Já na Alemanha, continua, a cultura de resistência torcedora segue muito bem constituída. “No começo dos anos 1980, houve a primeira morte no futebol alemão envolvendo torcedores. A resposta do governo foi criar centros de encontros com atividades de lazer, socialização e a presença de educadores e assistentes sociais para desenvolver projetos contra o avanço do nazifascismo, do sexismo, de campanhas de ampliação da tolerância nas arquibancadas. É todo um trabalho cotidiano, e esses centros fazem a mediação com o Estado, já que os torcedores não aceitam conversar com o Estado, sobretudo com as forças policiais”, relata.
Os resultados seguem difíceis de mensurar, já que a violência no futebol continua recorrente. “Mas há, hoje, um maior controle e um melhor clima de tolerância. Como exemplo, cito o fato de que, nos anos 1980, os hooligans alemães de extrema-direita costumavam atacar centros de refugiados e, atualmente, na mais recente crise migratória, os torcedores foram os primeiros a levantar faixas de boas-vindas aos refugiados nos estádios”, diz.
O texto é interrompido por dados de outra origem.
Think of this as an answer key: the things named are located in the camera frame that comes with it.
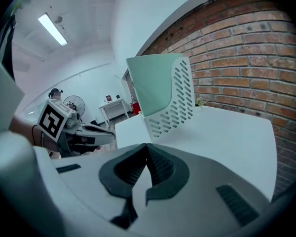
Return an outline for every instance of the small white table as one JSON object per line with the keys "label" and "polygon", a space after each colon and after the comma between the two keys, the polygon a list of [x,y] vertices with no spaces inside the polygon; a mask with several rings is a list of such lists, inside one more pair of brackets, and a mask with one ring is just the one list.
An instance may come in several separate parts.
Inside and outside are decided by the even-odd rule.
{"label": "small white table", "polygon": [[119,98],[119,99],[110,101],[109,103],[105,103],[105,104],[102,104],[102,105],[99,106],[99,109],[101,110],[101,112],[103,114],[104,121],[105,121],[105,124],[107,125],[107,128],[109,128],[110,119],[109,119],[109,117],[108,117],[108,115],[107,115],[107,113],[105,111],[105,108],[110,107],[110,106],[113,106],[113,105],[118,105],[118,104],[121,104],[122,105],[123,110],[125,112],[125,115],[129,119],[129,116],[128,116],[128,113],[127,113],[127,110],[125,108],[125,104],[124,104],[124,101],[123,101],[122,98]]}
{"label": "small white table", "polygon": [[[115,132],[118,148],[151,143],[141,115],[116,124]],[[205,106],[158,144],[216,160],[272,199],[277,155],[269,120]]]}

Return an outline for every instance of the red object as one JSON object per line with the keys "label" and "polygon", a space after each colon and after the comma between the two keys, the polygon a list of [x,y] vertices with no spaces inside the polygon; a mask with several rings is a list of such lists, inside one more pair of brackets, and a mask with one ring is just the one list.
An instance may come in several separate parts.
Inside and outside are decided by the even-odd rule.
{"label": "red object", "polygon": [[140,106],[139,106],[139,103],[136,102],[134,104],[132,104],[132,109],[133,109],[133,113],[135,115],[138,115],[138,112],[140,112]]}

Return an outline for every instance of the electric fan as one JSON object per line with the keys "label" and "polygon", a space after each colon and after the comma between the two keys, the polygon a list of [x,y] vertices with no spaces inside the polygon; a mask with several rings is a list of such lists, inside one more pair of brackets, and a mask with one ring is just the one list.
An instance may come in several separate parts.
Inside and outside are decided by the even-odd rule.
{"label": "electric fan", "polygon": [[71,102],[73,105],[73,110],[80,113],[80,116],[83,115],[85,111],[85,104],[81,97],[78,96],[69,96],[64,100],[64,104]]}

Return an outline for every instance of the mint green panel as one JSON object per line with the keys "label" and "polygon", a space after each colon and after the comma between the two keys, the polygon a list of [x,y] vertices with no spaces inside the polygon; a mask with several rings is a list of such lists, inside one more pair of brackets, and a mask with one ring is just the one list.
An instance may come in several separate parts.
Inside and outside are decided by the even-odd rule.
{"label": "mint green panel", "polygon": [[172,97],[172,63],[182,54],[154,54],[126,59],[137,99],[146,117],[166,108]]}

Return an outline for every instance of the fluorescent light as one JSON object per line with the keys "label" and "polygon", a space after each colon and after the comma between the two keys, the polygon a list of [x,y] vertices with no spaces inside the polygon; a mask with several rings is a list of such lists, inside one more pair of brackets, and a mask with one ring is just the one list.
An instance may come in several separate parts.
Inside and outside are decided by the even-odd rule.
{"label": "fluorescent light", "polygon": [[58,31],[54,23],[50,20],[47,13],[42,15],[39,19],[39,22],[49,31],[50,34],[59,42],[60,45],[66,45],[68,42]]}

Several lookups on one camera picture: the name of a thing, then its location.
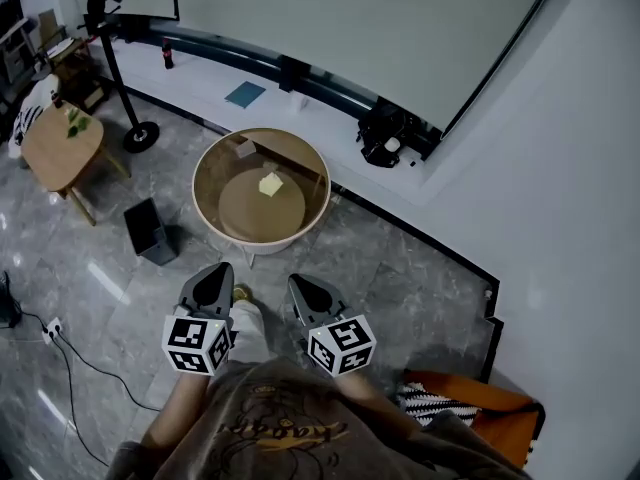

Em comparação, no Brasil atual, Lopes vê uma “absoluta falência” em torno do tema de segurança nos estádios, com as torcidas únicas. “Sou contrário, a torcida única não resolve o problema, é injusta com o torcedor, e a mensagem é muito ruim: quando você impede o acesso, a mensagem é de que essa pessoa não pode estar ali. E isso não impede a violência, que pode ocorrer do lado de fora.”